Two more things. First, I myself have suffered at the hands of academic administrators, so I do not have any reason reflexively to defend such people. But I also have been vindicated by academic administrators, so I don’t automatically assume the worst, either. One crucial lesson I learned in each of these several cases, however, is that outsiders almost never have access to all the pertinent information. Stan Jones may be acting in a way I find hard to fathom, let alone accept, in this case because he has access to information I don’t. Time will tell, but in the meanwhile, I simply have to remember that just because I cannot imagine what could possibly justify action A or B doesn’t mean that there is no justification for action A or B.

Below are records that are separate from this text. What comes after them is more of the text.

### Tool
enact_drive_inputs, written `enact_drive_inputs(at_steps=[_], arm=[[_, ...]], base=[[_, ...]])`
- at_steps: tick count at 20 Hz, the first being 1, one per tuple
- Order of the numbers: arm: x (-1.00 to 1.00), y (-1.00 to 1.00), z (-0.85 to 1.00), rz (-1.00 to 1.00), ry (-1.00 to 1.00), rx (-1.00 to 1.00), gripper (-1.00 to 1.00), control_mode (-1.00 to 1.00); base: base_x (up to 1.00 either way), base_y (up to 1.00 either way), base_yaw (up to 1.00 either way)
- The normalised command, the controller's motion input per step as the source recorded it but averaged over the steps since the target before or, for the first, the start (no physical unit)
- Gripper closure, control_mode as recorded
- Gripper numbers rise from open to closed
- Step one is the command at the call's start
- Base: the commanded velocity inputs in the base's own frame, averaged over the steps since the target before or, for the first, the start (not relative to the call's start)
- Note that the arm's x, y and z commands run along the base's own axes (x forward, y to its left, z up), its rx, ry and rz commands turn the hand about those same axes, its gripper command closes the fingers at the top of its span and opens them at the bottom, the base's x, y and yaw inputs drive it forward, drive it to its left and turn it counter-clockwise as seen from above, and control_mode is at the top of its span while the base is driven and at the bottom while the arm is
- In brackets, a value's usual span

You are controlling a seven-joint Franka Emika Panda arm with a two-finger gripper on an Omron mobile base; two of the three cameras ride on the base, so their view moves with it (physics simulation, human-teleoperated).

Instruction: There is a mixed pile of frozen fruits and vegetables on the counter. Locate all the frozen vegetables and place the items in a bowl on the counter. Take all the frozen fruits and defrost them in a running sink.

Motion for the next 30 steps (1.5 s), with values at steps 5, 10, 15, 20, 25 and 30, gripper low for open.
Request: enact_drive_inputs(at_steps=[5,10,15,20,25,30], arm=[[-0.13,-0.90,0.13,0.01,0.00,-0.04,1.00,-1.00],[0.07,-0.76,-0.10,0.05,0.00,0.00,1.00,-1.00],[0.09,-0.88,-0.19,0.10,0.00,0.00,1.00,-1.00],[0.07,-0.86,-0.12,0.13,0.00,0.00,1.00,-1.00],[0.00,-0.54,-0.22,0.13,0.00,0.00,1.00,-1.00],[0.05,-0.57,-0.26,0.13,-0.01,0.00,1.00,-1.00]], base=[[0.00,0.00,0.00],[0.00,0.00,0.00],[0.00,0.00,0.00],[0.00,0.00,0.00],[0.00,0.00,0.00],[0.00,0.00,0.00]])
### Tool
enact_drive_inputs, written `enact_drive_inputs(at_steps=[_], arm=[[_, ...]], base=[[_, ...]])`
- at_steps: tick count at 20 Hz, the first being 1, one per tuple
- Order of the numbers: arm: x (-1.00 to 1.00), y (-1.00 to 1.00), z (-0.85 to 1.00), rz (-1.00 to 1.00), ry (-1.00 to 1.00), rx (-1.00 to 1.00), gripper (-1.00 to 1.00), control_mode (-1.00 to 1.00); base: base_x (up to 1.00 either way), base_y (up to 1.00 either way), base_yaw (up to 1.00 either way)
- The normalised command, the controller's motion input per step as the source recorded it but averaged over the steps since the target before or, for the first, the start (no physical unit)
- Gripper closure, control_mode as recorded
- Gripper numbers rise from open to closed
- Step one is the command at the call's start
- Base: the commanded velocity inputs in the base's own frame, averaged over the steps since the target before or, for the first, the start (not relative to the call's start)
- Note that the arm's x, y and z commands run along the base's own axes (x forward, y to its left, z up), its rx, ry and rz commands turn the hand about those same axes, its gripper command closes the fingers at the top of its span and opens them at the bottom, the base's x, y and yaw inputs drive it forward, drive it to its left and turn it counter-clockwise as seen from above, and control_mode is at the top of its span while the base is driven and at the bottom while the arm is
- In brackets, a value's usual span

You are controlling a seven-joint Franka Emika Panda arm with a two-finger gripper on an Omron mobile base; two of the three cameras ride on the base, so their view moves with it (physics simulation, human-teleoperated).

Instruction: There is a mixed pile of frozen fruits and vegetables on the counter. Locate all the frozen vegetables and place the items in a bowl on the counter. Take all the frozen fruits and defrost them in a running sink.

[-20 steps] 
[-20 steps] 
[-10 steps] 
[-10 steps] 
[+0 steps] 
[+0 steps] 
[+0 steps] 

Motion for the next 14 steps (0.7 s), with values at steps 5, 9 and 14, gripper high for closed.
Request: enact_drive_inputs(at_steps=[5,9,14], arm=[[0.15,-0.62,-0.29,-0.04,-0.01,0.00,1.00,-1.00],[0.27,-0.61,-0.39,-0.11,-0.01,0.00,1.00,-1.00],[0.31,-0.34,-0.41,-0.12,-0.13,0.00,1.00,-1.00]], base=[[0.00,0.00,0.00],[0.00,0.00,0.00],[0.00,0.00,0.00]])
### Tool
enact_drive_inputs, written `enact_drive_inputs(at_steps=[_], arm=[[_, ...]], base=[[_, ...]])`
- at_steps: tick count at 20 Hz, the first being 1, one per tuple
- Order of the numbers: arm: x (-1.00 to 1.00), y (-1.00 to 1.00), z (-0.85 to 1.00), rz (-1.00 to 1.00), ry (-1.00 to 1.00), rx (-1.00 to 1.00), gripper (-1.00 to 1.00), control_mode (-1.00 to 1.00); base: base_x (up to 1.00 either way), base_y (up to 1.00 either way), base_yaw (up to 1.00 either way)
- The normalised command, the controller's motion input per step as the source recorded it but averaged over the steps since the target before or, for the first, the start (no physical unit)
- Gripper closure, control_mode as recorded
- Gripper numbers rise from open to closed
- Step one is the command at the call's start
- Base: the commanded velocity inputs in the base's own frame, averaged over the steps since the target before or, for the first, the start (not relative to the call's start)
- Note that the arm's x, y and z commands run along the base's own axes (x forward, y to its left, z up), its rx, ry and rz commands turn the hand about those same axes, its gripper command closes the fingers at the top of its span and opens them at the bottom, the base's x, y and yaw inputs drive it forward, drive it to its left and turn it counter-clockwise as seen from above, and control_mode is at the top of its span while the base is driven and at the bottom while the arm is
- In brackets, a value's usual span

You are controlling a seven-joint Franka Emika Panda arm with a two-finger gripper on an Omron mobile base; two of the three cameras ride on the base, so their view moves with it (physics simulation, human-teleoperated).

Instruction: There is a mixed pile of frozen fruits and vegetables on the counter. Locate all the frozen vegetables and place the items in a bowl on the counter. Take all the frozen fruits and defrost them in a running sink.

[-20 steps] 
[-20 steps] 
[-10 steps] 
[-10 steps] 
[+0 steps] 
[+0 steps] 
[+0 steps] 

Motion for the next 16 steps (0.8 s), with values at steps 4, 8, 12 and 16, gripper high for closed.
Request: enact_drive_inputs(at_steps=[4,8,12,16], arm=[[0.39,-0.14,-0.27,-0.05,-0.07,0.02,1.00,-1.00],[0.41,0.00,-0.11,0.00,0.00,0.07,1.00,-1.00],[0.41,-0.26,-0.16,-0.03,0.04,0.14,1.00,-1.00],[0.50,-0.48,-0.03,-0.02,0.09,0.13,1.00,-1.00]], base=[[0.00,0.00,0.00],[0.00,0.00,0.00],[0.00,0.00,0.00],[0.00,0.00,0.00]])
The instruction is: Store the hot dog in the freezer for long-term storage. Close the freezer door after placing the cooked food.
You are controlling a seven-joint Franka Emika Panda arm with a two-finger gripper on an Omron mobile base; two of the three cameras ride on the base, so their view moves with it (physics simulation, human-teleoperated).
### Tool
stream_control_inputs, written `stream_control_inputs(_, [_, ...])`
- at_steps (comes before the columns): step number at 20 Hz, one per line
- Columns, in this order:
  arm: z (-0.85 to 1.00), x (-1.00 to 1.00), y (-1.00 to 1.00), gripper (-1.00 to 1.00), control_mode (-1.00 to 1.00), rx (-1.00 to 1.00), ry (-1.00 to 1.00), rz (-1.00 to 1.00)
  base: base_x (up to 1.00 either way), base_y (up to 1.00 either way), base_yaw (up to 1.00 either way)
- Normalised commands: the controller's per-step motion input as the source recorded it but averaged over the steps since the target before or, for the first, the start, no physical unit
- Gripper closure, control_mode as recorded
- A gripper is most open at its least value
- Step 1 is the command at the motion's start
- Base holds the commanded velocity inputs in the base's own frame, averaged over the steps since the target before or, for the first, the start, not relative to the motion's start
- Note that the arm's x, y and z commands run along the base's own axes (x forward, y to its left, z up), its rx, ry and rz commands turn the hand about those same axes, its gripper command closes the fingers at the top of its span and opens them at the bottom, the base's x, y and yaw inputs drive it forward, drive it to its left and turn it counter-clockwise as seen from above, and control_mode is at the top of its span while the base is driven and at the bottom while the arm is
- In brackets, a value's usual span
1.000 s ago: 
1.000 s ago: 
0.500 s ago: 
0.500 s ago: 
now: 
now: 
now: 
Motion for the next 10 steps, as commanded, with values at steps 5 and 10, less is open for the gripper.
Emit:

Second, Provost Jones could, of course, quit his position should he object to the administration’s line on this matter. He doesn’t have to do everything he is told to do, and his conscience could compel him to resign. He is, in fact, in his last year in this job: he has become afflicted with Parkinson’s Disease and is struggling to serve Wheaton well during his last year there. But no one can undertake that particular job and sound off whenever he disagrees with his bosses—right? In that kind of “cabinet” position in an administration, one either makes the best of the decision that has been made, however much one might privately disagree, or one resigns. It is just that binary.
A provost in this vexing situation, then, would have to take a broad view and decide how the most shalom can be made, and who is most likely to make it. Just as an exercise in charitable imagination (and I have no evidence to think this is actually the case: this is a thought experiment only), let us consider the following hypothetical: Wouldn’t it be bitterly ironic if Stan Jones knew that Dr Hawkins would be in more trouble if he did resign and left her to the other leaders and the bureaucratic process now launched—and yet we decide to pick on him?
God help me, and the rest of us, to keep from oversimplifying a complex and difficult situation.
And may we truly obey the Lord—Larycia Hawkins’s Lord, Stan Jones’s Lord, Wheaton College’s Lord, and my Lord—to truly love everyone involved.